Para Renata Santos Maia, doutoranda da UFSC, o caso abre um alerta para todas/os as/os professores/as e pesquisadores/as. Ela lembra que com a reforma do ensino médio, a disciplina deixou de ser obrigatória. “A história está sendo atacada de todos os lados. Agora, professoras e professores se sentem constrangidos na sala de aula. No caso da Marlene, isso ficou ainda mais claro, ela virou um ícone. Todo o nosso apoio e união para que esse caso não seja uma derrota, pois isso abre um precedente pra investiduras ainda mais fortes.”
“Apoiar a professora Marlene significa apoiar uma educação crítica, que promove a liberdade, que estimula o pensamento. Coibir as discussões em sala de aula, sobre gênero e diversidade é fechar os olhos pra uma realidade social que está na escola, que está na universidade e que precisa ser debatida. Então se nós queremos uma educação libertadora, se nós queremos a autonomia dos nossos estudantes e dos professores, precisamos apoiá-la”, afirmou Dulceli Estacheski, professora de história e doutoranda da UFSC.
Processo de intimidação
Cristina Scheibe Wolff, professora do Departamento de História da UFSC, analisa que enquanto na ditadura a repressão ocorria pelos aparelhos do Estado, atualmente há um processo de intimidação dos professores, articulado pela própria sociedade civil com destaque para a atuação do Movimento Brasil Livre (MBL). “Os representantes do MBL defendem o Escola Sem Partido, mas eles têm partido. O que está em jogo é a liberdade de cátedra, é a liberdade da professora e professor trabalharem criticamente sobre a situação política que estamos vivendo e questões que passam pelo cotidiano e vida das pessoas. Me sinto ameaçada por esse processo na medida em que ele questiona a liberdade de expressão, a luta pelo direito das mulheres e o gênero enquanto campo de estudo acadêmico.
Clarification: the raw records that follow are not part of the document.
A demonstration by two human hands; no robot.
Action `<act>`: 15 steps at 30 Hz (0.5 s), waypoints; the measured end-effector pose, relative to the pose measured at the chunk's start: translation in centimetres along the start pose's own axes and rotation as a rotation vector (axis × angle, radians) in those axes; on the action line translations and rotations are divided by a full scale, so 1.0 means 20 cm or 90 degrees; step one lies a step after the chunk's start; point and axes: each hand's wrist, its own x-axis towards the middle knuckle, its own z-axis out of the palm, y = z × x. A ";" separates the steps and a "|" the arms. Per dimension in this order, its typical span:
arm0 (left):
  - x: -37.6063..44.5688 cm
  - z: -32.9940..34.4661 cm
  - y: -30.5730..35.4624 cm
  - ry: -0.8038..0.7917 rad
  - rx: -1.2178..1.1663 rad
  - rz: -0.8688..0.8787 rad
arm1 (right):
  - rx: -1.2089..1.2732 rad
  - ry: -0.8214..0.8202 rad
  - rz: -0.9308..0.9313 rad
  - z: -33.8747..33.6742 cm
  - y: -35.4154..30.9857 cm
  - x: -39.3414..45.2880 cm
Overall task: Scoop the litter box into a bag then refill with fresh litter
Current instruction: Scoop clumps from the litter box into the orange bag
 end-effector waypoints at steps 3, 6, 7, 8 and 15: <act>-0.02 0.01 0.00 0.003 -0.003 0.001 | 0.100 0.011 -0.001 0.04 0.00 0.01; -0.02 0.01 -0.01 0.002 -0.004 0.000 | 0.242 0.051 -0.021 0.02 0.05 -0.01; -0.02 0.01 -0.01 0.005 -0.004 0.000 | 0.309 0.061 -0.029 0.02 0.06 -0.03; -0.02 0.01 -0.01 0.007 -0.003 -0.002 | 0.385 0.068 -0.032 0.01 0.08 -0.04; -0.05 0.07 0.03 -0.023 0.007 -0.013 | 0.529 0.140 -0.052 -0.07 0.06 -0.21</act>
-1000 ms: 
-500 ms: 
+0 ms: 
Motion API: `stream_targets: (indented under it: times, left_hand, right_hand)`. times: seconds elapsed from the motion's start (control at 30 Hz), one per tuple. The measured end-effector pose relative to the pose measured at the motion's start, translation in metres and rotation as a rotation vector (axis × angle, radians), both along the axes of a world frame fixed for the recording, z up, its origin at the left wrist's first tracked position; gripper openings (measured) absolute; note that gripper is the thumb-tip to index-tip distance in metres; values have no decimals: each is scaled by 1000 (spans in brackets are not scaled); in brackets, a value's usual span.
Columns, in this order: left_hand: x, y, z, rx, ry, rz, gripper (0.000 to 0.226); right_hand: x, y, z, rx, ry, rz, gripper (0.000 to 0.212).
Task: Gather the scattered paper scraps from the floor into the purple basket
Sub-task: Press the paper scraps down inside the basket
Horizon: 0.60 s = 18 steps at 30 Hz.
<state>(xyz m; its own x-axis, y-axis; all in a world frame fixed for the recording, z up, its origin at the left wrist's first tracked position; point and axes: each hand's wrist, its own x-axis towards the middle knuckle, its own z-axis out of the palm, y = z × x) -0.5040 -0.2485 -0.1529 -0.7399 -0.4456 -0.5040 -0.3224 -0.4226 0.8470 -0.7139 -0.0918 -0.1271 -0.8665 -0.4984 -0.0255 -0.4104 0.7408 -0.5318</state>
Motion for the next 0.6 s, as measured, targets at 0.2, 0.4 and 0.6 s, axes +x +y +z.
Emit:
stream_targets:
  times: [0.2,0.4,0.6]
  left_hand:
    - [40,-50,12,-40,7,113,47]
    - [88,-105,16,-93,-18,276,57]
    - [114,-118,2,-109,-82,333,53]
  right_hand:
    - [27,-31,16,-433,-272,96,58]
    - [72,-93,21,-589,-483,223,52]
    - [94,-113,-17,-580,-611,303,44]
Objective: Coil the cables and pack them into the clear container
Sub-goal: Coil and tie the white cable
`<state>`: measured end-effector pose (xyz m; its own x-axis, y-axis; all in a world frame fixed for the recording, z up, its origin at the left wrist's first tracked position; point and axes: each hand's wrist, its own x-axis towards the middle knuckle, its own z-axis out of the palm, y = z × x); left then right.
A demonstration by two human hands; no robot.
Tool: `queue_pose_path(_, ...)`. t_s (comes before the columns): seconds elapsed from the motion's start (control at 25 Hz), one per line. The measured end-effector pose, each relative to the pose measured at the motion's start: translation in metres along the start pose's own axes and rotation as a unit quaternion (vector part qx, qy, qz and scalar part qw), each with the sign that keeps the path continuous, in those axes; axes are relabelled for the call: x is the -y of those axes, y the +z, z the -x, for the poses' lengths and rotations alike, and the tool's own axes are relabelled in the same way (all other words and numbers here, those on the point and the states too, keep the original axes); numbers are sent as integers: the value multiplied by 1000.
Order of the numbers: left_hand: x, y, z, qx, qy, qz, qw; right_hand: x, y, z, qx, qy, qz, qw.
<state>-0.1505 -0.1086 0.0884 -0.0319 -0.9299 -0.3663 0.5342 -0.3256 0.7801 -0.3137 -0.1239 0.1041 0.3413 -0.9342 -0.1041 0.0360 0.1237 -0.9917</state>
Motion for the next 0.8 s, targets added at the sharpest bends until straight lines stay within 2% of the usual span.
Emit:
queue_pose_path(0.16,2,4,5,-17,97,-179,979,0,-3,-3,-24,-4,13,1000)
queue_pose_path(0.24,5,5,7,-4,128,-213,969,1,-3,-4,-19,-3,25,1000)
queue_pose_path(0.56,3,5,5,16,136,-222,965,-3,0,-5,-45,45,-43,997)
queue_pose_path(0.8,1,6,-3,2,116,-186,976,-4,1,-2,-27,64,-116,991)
A gente precisa dessa reação para defender o direito à manifestação”, argumenta.
Para a professora, a posição da autora da ação é contraditória ao reivindicar liberdade de expressão por meio de uma ação que busca a repressão e o cerceamento de direitos. “O caso tomou dimensão nacional no sentido da defesa da educação como um espaço de liberdade, de fazer educação crítica, de formar cidadãos capazes de expressar sua opinião livremente, sem preconceitos e sem repressão. A expressão, contudo, não pode ser de ódio, porque neste caso não é liberdade.”